Near-Duplicate Face Images (NDFI)
The Near-Duplicate Face Images (NDFI) dataset consists of multiple sets of face images, where each set represents slightly altered versions of the same face image. The alterations were induced using 4 photometric transformations. The full dataset contains 27,270 face images corresponding to 468 subjects. A smaller subset containing 12,290 images corresponding to 391 subjects is also available.
YouTube Makeup Dataset (YMU)
A face image dataset obtained from YouTube makeup tutorials. (All images have been curated from the Internet.)

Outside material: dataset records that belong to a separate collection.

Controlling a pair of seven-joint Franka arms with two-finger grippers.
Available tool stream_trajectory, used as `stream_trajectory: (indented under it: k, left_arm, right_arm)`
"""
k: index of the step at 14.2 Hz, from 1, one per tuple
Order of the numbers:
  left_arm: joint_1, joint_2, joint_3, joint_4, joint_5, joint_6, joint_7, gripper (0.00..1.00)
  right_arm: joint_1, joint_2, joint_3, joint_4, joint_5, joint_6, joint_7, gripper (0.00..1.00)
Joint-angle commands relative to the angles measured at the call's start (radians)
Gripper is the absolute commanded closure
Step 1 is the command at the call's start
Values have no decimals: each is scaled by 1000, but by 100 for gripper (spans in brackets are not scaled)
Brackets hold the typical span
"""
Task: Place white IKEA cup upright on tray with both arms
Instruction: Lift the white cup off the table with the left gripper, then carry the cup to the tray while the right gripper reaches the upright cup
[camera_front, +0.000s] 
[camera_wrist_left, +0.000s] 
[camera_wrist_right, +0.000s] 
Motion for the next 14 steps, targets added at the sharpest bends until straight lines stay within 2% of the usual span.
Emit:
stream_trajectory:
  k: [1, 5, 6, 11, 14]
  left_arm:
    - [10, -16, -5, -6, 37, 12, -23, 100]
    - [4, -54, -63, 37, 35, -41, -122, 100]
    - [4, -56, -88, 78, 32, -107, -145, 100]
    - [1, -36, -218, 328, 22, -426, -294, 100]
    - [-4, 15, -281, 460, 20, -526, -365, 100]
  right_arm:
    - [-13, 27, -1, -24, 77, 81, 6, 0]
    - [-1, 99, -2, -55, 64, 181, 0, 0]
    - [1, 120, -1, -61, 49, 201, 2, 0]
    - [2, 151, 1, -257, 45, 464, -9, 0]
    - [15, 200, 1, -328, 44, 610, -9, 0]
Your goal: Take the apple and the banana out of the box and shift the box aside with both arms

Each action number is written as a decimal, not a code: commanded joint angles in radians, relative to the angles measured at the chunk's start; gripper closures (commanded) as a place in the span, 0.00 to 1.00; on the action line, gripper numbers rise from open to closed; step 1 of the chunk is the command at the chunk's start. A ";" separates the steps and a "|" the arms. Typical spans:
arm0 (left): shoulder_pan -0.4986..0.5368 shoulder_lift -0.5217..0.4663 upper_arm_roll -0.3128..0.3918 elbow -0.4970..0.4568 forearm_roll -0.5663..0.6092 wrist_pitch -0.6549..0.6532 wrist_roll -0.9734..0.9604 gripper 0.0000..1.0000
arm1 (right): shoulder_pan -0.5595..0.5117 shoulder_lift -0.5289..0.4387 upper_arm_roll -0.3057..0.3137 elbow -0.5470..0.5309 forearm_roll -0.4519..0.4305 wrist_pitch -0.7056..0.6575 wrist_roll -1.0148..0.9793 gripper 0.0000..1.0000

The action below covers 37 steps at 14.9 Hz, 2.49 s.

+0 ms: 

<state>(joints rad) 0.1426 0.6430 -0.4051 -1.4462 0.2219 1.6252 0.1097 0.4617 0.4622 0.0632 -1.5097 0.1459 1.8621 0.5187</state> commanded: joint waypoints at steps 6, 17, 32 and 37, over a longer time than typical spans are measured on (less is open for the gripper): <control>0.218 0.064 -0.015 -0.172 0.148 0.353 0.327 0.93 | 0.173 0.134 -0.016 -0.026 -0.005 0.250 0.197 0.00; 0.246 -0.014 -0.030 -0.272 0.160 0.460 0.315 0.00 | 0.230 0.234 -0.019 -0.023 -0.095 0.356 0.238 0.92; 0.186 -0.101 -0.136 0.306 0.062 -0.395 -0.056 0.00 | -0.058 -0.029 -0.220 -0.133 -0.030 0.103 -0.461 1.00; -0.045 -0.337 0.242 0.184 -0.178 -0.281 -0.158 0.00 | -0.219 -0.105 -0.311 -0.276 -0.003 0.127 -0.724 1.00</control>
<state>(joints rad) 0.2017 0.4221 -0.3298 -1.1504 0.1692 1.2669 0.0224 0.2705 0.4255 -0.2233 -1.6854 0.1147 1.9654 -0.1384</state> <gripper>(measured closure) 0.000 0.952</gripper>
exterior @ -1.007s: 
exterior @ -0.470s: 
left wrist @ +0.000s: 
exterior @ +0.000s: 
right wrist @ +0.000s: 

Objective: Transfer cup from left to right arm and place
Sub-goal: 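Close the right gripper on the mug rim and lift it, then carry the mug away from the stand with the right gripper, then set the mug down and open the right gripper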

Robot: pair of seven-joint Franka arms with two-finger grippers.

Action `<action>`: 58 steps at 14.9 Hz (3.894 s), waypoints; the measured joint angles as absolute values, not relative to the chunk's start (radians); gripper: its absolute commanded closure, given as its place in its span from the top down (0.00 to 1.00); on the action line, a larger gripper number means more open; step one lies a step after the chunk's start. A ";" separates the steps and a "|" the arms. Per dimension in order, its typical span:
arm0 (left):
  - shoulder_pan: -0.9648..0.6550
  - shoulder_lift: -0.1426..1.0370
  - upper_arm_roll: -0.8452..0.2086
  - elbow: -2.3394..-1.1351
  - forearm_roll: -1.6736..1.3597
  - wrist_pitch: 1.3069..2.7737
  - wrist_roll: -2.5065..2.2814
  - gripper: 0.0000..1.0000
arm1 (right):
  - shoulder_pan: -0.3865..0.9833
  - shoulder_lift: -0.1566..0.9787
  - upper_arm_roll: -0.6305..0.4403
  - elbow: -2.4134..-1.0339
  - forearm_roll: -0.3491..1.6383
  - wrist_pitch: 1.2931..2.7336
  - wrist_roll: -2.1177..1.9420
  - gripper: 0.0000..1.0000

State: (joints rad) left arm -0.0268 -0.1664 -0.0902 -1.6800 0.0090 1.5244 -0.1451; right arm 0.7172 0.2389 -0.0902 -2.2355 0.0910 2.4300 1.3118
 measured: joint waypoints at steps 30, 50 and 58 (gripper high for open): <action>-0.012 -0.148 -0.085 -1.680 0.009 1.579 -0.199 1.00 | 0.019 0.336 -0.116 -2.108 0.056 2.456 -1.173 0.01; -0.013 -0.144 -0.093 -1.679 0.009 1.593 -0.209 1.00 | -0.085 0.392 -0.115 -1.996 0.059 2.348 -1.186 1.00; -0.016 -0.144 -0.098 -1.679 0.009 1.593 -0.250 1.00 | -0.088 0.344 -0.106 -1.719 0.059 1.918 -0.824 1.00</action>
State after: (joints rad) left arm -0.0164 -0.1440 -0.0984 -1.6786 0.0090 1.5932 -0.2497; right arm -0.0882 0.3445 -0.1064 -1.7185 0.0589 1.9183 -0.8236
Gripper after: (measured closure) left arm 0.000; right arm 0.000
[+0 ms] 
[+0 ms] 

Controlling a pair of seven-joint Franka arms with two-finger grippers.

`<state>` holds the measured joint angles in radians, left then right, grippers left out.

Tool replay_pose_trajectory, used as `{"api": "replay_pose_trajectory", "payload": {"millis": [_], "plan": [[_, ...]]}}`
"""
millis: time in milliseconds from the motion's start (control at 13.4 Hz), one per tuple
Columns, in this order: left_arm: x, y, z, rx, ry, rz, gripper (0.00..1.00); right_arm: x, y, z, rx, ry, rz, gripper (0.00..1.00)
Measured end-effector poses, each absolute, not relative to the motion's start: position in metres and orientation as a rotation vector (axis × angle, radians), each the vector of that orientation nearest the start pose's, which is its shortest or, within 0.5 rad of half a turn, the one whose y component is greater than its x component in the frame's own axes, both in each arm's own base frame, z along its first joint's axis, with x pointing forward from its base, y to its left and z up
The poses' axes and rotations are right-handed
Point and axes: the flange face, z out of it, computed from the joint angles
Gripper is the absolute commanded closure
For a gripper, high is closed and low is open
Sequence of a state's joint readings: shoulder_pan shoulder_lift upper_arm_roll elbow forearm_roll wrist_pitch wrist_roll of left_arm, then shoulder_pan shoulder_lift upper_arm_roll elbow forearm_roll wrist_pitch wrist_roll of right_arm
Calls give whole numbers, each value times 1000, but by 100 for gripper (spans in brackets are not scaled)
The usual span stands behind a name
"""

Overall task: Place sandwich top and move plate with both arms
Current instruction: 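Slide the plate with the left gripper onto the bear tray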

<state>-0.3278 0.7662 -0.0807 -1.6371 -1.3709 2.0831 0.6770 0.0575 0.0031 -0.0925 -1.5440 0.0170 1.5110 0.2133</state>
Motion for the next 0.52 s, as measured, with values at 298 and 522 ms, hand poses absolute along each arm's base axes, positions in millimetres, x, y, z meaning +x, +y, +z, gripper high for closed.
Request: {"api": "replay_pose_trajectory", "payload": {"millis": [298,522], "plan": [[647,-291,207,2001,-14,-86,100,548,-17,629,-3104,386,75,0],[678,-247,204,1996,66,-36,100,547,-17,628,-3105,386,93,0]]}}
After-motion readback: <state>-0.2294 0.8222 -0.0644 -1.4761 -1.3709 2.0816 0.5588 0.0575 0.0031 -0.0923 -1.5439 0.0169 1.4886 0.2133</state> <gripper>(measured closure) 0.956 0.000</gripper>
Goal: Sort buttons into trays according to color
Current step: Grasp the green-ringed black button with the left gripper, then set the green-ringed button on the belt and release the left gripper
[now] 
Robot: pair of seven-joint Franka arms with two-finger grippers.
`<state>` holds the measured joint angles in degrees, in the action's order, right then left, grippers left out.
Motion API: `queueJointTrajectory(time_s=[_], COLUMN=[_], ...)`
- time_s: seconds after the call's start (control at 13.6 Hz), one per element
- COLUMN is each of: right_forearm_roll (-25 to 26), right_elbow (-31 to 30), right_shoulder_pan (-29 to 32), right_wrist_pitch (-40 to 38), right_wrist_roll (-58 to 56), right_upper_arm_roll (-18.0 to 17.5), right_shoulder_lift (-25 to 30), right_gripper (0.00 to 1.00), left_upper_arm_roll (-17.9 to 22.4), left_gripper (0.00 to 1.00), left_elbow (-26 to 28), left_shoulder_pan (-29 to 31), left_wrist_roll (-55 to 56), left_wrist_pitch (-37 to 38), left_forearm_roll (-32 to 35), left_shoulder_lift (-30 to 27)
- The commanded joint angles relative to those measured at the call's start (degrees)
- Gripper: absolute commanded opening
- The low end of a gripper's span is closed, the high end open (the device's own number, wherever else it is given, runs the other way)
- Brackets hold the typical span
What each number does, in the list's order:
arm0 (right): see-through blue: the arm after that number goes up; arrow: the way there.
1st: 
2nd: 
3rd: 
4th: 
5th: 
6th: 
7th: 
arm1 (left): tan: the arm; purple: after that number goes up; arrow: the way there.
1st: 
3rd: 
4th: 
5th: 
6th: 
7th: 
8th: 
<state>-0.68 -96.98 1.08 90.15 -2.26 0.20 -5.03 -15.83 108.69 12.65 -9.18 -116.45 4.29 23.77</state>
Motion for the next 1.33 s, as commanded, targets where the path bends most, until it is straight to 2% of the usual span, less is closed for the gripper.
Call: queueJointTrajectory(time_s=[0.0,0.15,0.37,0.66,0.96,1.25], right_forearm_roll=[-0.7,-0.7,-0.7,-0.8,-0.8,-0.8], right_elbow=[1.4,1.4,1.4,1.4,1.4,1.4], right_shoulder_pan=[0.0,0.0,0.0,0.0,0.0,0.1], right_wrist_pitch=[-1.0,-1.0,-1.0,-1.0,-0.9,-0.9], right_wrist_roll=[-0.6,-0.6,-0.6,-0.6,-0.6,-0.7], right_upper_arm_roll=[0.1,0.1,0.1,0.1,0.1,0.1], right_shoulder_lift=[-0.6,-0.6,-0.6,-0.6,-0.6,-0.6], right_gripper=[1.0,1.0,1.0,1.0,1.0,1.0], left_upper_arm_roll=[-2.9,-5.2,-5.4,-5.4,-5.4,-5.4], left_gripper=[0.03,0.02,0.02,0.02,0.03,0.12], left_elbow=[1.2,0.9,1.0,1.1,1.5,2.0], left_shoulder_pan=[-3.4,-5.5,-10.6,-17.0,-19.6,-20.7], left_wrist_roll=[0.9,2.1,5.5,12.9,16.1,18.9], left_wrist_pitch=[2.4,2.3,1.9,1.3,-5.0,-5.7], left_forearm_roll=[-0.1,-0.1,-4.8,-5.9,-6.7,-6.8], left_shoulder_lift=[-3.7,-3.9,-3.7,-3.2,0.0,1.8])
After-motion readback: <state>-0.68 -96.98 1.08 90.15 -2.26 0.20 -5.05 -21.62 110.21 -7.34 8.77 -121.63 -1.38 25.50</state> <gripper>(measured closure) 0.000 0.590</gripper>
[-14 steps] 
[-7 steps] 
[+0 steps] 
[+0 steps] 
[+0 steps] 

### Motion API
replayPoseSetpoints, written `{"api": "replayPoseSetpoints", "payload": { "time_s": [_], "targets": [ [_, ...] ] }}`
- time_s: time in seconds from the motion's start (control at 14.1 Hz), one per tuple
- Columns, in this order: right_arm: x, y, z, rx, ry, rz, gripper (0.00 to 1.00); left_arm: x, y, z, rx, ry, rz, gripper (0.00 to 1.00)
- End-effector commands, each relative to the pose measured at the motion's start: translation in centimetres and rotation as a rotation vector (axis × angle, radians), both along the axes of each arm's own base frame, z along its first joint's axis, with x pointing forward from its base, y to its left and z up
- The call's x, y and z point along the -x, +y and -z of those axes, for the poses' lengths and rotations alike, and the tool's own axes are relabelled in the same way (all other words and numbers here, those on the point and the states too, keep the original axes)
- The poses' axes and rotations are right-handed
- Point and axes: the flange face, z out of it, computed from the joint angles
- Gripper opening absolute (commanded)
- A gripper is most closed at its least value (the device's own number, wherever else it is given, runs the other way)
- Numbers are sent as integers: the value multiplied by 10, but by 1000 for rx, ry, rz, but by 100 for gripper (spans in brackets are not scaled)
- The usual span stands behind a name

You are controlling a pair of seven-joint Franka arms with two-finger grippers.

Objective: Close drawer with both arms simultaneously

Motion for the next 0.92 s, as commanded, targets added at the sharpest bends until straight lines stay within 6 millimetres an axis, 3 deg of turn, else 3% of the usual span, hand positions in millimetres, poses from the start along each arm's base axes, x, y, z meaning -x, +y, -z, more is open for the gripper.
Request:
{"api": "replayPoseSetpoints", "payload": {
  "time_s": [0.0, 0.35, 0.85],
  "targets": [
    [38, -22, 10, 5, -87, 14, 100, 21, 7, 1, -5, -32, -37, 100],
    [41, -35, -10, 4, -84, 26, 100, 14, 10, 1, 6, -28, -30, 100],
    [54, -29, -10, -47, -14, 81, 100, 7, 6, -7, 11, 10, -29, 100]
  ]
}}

Virtual Makeup Dataset (VMU)
A face image dataset consisting of synthetically generated makeup face images. (All images have been curated from the Internet.)
Makeup in the Wild (MiW)
A dataset containing face images with and without makeup from the internet. (All images have been curated from the Internet.)
Makeup Induced Face Spoofing (MIFS)
A face image dataset where makeup is used to impersonate someone else. (All images have been curated from the Internet.)
MSU AVIS Dataset
MSU-AVIS dataset consists of audio-visual data, from 50 different subjects, freely speaking (text-independent) while walking around in a semi-constrained indoor environment mimicking a real-world surveillance scenario. The face images exhibit variations due to large stand-off distance from the camera, occlusions, pose, indoor-illumination, expressions, accessories, etc. The audio samples exhibit variations due to the distance of the subject from the microphone, indoor reverberations, background noise, etc.